* _Task_:
Return an exact copy of the lines from the one holding "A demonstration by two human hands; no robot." to the end of the data, including both the starting and final lines. Leave the pictures out.

* _Collected material_:
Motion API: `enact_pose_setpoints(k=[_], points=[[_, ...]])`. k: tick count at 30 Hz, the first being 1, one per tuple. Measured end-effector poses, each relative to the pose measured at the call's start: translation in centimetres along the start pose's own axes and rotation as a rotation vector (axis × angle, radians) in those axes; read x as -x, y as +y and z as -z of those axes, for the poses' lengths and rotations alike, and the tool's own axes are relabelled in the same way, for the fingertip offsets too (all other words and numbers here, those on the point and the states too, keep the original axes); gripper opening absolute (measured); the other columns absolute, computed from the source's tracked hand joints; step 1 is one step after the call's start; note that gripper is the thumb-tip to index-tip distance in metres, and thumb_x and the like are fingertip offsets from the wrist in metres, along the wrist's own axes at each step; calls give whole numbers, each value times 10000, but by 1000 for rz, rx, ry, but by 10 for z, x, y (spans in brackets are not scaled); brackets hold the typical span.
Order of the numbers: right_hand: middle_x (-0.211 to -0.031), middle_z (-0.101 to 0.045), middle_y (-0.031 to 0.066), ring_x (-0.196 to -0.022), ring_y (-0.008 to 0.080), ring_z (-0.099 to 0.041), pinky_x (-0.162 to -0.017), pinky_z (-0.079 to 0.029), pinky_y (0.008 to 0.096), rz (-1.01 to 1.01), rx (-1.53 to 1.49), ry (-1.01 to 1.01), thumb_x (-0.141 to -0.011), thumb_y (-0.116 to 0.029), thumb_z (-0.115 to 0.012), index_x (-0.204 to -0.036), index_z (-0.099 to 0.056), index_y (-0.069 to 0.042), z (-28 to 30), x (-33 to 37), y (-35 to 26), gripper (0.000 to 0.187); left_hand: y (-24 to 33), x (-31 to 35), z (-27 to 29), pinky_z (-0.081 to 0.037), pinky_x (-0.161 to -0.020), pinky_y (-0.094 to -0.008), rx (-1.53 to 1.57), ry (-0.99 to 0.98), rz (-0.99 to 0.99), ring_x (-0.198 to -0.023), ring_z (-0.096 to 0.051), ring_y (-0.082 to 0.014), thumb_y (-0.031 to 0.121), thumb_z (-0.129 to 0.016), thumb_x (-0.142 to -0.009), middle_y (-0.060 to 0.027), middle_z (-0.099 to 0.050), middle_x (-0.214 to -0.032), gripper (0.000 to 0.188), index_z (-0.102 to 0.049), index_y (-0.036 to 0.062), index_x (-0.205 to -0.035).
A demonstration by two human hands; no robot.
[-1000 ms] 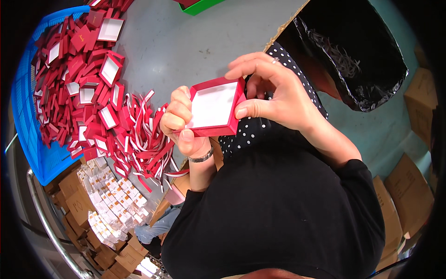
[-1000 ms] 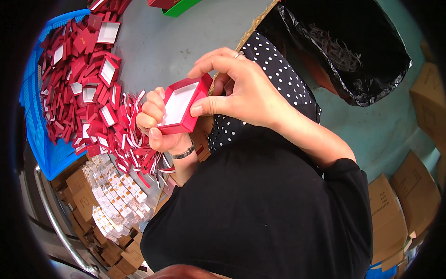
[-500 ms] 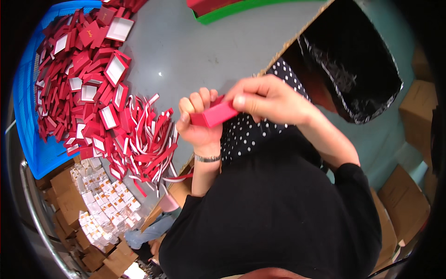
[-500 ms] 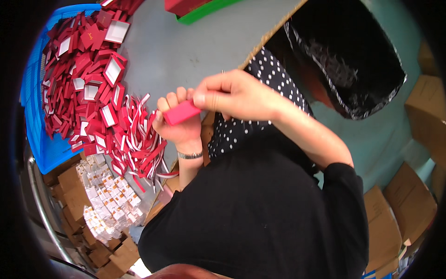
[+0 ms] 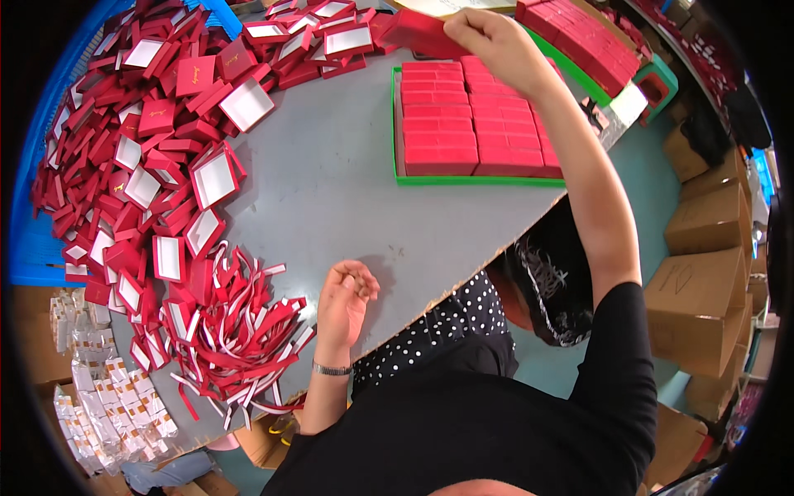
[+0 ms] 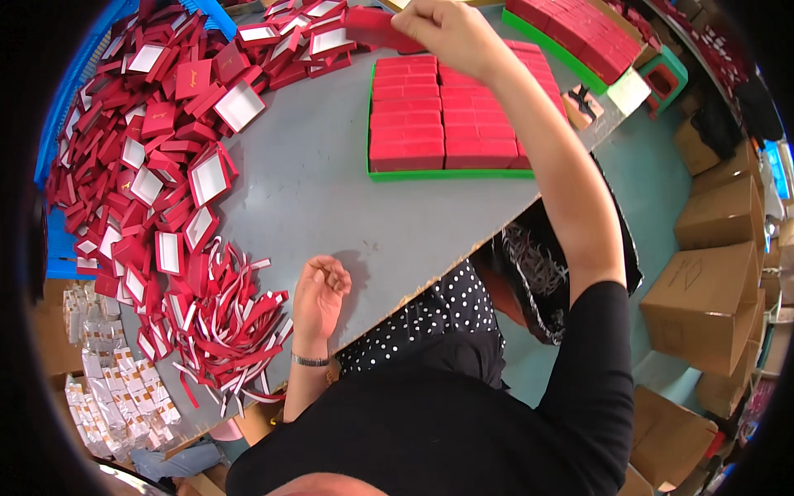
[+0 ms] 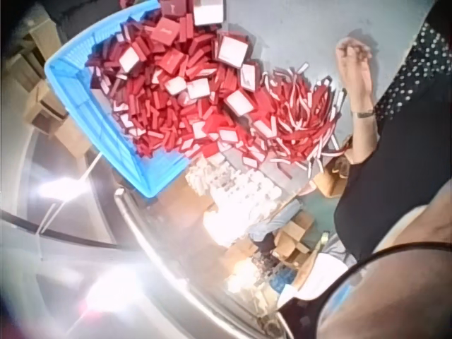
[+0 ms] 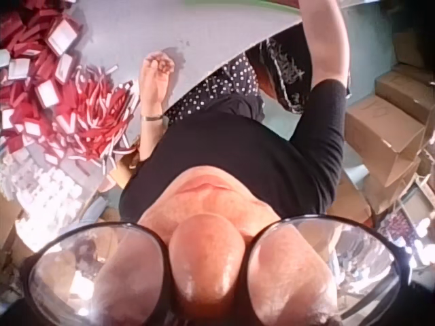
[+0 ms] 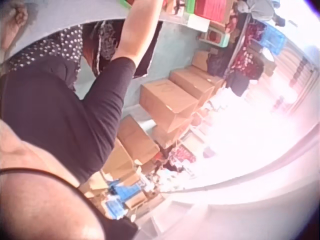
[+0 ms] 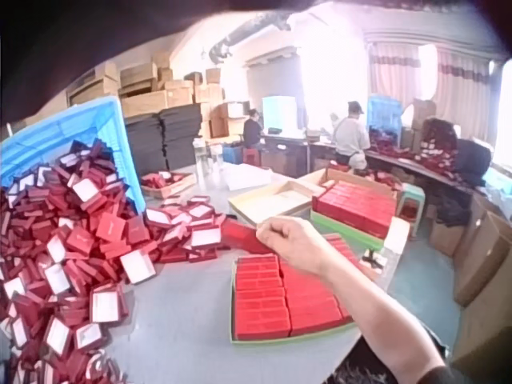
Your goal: Tying ribbons onto red gift boxes and stacking them into a tray.
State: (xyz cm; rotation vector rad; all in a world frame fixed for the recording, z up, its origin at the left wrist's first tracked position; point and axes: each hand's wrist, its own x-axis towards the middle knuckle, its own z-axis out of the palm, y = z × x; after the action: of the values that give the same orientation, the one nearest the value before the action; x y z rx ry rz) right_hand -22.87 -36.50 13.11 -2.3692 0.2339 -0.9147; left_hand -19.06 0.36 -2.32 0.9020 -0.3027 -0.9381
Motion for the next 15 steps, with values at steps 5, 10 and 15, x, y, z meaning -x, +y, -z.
enact_pose_setpoints(k=[5, 10, 15], points=[[-628, -475, -36, -549, 76, -361, -477, -298, 251, -519, -6, -355, -893, -329, -572, -869, -638, -79, -23, -73, 90, 260, 5, -5, 4, -439, -720, -303, 98, -2, 83, -822, -540, -190, 152, -459, -931, -93, -542, -938, 184, -475, 21, -1059], [-618, -383, -63, -513, 76, -261, -448, -228, 242, -753, 38, -824, -934, -300, -482, -873, -588, -170, -33, -102, 89, 178, 10, -7, 9, -447, -727, -310, 212, 13, 141, -826, -540, -200, 150, -466, -925, -100, -537, -918, 162, -489, 23, -1024], [-651, -372, -44, -506, 87, -259, -450, -237, 222, -687, 233, -1160, -951, -277, -435, -878, -553, -198, -33, -104, 104, 160, 11, -9, 8, -448, -720, -318, 281, 4, 181, -834, -540, -206, 158, -472, -925, -100, -538, -910, 169, -496, 22, -1022]])
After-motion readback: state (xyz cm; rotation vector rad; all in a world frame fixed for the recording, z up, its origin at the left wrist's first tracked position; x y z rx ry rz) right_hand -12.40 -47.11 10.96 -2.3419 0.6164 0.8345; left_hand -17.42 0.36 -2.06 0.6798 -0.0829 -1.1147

* _Exercise result_:
A demonstration by two human hands; no robot.
[-1000 ms] 
[-1000 ms] 
[-500 ms] 
[-500 ms] 
[+0 ms] 
[+0 ms] 
[+0 ms] 
[+0 ms] 
[+0 ms] 
[+0 ms] 
Your goal: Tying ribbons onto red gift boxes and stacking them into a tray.
State: (xyz cm; rotation vector rad; all in a world frame fixed for the recording, z up, its origin at the left wrist's first tracked position; point and axes: each hand's wrist, its own x-axis towards the middle knuckle, its own z-axis out of the palm, y = z × x; after the action: of the values that give the same orientation, the one nearest the value before the action; x y z rx ry rz) right_hand -22.87 -36.50 13.11 -2.3692 0.2339 -0.9147; left_hand -19.06 0.36 -2.32 0.9020 -0.3027 -0.9381
Motion for the next 15 steps, with values at steps 5, 10 and 15, x, y, z meaning -x, +y, -z.
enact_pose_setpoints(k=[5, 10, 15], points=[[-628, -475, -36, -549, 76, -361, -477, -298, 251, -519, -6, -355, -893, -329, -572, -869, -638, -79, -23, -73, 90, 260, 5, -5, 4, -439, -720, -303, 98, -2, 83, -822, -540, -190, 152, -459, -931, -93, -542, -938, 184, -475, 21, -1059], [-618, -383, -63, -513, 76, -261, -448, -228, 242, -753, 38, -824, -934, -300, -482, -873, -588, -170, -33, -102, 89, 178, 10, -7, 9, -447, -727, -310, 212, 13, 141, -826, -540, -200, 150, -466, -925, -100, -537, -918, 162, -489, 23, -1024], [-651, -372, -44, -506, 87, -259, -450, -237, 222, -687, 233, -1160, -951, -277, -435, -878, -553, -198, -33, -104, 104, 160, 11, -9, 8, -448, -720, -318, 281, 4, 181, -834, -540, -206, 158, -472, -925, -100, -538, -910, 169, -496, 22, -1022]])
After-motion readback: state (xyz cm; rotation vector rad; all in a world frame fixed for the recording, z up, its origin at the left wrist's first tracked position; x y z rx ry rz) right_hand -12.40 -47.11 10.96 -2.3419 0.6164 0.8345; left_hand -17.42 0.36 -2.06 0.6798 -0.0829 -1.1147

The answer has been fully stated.